(Records from a data collection)
# # # #
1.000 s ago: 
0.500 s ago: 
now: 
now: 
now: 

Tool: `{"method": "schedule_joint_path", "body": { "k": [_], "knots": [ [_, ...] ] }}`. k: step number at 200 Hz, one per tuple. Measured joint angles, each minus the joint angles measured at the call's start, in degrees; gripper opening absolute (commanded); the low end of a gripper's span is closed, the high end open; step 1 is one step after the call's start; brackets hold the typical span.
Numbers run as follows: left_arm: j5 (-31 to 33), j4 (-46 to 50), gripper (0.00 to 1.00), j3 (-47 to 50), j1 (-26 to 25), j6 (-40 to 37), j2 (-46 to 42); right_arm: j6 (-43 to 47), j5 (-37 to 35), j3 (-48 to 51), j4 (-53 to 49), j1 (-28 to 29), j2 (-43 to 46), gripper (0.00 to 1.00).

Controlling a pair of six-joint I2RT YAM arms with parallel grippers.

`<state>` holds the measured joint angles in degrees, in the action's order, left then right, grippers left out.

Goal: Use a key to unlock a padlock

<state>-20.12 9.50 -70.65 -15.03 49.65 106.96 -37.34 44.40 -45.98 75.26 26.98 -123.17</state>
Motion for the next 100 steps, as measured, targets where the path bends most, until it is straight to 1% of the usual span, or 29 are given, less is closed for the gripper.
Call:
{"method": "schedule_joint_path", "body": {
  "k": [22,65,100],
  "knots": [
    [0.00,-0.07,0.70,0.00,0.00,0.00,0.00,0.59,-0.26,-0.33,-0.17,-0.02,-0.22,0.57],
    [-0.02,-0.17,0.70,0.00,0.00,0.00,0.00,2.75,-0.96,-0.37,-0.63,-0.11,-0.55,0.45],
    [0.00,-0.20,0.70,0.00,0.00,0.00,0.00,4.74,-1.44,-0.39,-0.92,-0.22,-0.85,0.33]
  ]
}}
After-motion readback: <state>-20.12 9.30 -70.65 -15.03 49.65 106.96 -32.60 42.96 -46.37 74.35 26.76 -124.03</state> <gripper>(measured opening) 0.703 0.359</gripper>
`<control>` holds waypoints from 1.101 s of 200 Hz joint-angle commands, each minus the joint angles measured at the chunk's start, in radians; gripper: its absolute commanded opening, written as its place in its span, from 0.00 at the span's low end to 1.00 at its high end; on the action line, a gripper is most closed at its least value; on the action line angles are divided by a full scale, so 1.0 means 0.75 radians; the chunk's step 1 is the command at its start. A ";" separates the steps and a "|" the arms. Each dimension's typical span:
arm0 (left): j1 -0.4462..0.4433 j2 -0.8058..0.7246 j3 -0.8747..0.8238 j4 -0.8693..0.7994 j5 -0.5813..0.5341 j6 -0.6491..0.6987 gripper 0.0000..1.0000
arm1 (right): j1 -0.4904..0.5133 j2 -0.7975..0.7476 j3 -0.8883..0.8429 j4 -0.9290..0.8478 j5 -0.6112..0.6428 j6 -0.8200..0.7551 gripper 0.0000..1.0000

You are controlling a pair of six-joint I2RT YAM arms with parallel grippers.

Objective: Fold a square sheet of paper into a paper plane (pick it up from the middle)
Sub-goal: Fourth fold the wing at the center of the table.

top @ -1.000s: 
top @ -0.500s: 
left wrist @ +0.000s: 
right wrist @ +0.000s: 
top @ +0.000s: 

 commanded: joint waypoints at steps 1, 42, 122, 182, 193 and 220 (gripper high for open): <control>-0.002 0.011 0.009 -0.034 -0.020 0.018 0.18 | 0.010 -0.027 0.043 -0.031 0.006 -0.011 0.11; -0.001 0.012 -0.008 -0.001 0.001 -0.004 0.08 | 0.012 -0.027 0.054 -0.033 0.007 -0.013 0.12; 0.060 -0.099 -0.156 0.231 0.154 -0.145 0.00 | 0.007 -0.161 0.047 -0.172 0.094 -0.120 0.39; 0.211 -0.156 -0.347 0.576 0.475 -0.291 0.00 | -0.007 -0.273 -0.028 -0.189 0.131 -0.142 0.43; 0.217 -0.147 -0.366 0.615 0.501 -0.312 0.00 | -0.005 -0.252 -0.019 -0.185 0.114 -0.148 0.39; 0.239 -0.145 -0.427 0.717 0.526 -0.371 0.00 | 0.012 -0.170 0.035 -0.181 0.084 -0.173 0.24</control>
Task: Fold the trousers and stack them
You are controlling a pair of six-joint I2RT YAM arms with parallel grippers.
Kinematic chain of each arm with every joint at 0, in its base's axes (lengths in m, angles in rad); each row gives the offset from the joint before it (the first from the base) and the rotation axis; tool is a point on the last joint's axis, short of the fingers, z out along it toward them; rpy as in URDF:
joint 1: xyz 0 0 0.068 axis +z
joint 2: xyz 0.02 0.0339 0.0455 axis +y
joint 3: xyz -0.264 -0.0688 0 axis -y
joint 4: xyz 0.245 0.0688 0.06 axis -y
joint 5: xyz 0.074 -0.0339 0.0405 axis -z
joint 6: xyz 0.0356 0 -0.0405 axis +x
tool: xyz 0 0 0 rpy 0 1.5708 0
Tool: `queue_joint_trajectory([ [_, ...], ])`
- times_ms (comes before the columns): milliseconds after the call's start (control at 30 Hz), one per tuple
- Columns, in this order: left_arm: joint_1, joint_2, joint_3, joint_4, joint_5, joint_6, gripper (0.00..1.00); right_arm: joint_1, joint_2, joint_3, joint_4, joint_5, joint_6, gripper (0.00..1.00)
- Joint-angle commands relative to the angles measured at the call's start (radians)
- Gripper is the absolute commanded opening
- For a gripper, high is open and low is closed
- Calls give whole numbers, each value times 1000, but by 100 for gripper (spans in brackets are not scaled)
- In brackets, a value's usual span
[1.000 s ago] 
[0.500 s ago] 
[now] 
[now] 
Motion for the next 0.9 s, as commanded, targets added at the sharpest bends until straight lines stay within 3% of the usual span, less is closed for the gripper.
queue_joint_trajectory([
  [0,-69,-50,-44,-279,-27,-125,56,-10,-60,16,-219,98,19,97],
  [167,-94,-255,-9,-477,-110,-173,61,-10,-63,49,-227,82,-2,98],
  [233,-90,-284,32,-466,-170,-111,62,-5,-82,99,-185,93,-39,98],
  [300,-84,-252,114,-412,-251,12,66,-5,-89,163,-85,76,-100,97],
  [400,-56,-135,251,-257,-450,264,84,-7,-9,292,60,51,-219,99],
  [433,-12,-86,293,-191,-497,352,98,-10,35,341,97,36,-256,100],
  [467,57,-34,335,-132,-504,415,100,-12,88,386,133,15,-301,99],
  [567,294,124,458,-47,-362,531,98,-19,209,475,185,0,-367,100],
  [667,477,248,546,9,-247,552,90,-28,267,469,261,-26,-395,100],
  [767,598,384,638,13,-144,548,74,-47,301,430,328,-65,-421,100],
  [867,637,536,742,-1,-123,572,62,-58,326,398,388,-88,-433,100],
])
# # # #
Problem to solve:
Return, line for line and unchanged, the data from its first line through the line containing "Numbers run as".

Output:
1.000 s ago: 
0.500 s ago: 
now: 
now: 
now: 

Tool: `{"method": "schedule_joint_path", "body": { "k": [_], "knots": [ [_, ...] ] }}`. k: step number at 200 Hz, one per tuple. Measured joint angles, each minus the joint angles measured at the call's start, in degrees; gripper opening absolute (commanded); the low end of a gripper's span is closed, the high end open; step 1 is one step after the call's start; brackets hold the typical span.
Numbers run as follows: left_arm: j5 (-31 to 33), j4 (-46 to 50), gripper (0.00 to 1.00), j3 (-47 to 50), j1 (-26 to 25), j6 (-40 to 37), j2 (-46 to 42); right_arm: j6 (-43 to 47), j5 (-37 to 35), j3 (-48 to 51), j4 (-53 to 49), j1 (-28 to 29), j2 (-43 to 46), gripper (0.00 to 1.00).

The output is finished and nothing more is needed.